A rumble of thunder cut the filly mid-sentence, as Rudolph glared at the creatures down below, infuriated.
"Rudolph, stop!"
Sweetie Belle hurried towards him, even if he was levitating a few meters in the air. The unicorn pleaded:
"The pine tree has been found! There's no point in getting angry anymore!"
"But they are still there!" the red windigo vociferated, pointing an accusatory hoof at its ashen congeners. "They haven't paid for what they stole from me!"
"But you won't get anywhere by becoming like them!"
Apple Bloom looked at the creatures, begging:
"Y'all have to apologize! Please!"
"I don't see why we would do that," Blitzen grumbled.
"We didn't do anything."
Prancer's answer got the filly angry.
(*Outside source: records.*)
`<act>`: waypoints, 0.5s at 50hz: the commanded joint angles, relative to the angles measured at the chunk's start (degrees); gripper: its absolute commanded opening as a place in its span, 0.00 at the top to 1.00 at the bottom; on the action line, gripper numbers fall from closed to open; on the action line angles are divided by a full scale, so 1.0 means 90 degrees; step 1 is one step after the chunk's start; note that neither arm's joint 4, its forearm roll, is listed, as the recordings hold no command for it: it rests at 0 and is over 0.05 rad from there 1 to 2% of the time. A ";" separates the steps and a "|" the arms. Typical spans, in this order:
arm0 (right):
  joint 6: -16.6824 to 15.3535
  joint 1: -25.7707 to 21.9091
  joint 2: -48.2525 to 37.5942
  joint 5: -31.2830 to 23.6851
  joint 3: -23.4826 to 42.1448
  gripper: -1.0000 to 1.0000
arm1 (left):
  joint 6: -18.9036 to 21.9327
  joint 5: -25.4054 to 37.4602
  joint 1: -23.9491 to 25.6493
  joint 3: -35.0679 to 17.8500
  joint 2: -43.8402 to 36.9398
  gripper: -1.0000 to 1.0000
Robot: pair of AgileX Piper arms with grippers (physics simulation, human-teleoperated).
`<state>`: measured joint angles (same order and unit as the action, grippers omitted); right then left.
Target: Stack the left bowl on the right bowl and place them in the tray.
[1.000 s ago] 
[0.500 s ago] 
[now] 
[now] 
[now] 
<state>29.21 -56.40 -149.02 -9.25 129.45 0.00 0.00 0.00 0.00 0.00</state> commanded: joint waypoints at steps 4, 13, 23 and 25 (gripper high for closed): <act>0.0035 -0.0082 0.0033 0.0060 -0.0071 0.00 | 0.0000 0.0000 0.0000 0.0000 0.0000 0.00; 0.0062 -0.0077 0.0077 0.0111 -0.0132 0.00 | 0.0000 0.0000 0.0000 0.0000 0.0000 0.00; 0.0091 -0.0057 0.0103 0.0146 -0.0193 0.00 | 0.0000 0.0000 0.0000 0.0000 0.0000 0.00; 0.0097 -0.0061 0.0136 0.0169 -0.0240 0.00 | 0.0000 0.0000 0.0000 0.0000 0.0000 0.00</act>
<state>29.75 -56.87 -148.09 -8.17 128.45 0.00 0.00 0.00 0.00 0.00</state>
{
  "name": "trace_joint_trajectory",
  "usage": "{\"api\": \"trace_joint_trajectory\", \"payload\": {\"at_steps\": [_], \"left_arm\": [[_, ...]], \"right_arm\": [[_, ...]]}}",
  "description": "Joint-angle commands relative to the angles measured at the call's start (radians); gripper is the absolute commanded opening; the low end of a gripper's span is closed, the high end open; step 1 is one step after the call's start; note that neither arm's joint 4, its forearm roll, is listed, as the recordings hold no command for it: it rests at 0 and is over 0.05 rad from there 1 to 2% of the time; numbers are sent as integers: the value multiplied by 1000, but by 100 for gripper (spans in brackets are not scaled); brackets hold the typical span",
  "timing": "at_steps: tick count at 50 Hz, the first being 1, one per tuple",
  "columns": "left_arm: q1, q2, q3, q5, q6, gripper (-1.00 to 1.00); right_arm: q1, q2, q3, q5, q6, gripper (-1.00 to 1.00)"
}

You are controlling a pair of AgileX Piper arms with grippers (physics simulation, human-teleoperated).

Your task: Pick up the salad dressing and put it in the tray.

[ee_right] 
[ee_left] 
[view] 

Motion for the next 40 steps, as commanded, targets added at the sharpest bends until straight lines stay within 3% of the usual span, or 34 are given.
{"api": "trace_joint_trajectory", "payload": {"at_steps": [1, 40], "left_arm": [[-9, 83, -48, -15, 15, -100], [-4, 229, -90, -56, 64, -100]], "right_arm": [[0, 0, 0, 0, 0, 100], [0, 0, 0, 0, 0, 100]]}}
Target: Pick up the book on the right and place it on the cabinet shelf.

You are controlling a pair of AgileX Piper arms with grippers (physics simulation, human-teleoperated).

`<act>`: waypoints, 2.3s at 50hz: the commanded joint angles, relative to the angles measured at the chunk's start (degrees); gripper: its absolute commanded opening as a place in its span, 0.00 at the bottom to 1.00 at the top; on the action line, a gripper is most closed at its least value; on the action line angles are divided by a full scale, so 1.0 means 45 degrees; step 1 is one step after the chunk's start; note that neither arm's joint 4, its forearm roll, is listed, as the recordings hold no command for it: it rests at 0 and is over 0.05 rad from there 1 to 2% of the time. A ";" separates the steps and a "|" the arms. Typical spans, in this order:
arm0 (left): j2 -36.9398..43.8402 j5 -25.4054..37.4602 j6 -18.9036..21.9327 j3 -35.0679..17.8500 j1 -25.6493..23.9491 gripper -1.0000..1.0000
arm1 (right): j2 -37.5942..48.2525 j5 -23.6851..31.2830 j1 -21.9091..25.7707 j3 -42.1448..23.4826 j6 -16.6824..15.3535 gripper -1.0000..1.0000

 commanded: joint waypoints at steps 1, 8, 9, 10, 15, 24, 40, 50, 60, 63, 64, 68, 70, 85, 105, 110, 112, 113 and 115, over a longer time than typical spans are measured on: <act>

They had not lost their bad temper one bit, even after all of this!
"It's you who-"
She was interrupted again, this time by someone clearing their throat. With incomprehension, she turned to Scootaloo, wondering what she wanted in such a critical moment.
"If I may," the pegasus began, standing next to the sleigh. "Rudolph?"
The ruby colored creature directed its gaze towards her, electricity sparkling around its ethereal veil. The pegasus was shaking inside, but tried to appear confident, staring at the entity, trying to discern the eyes of the reindeer that had brought them here.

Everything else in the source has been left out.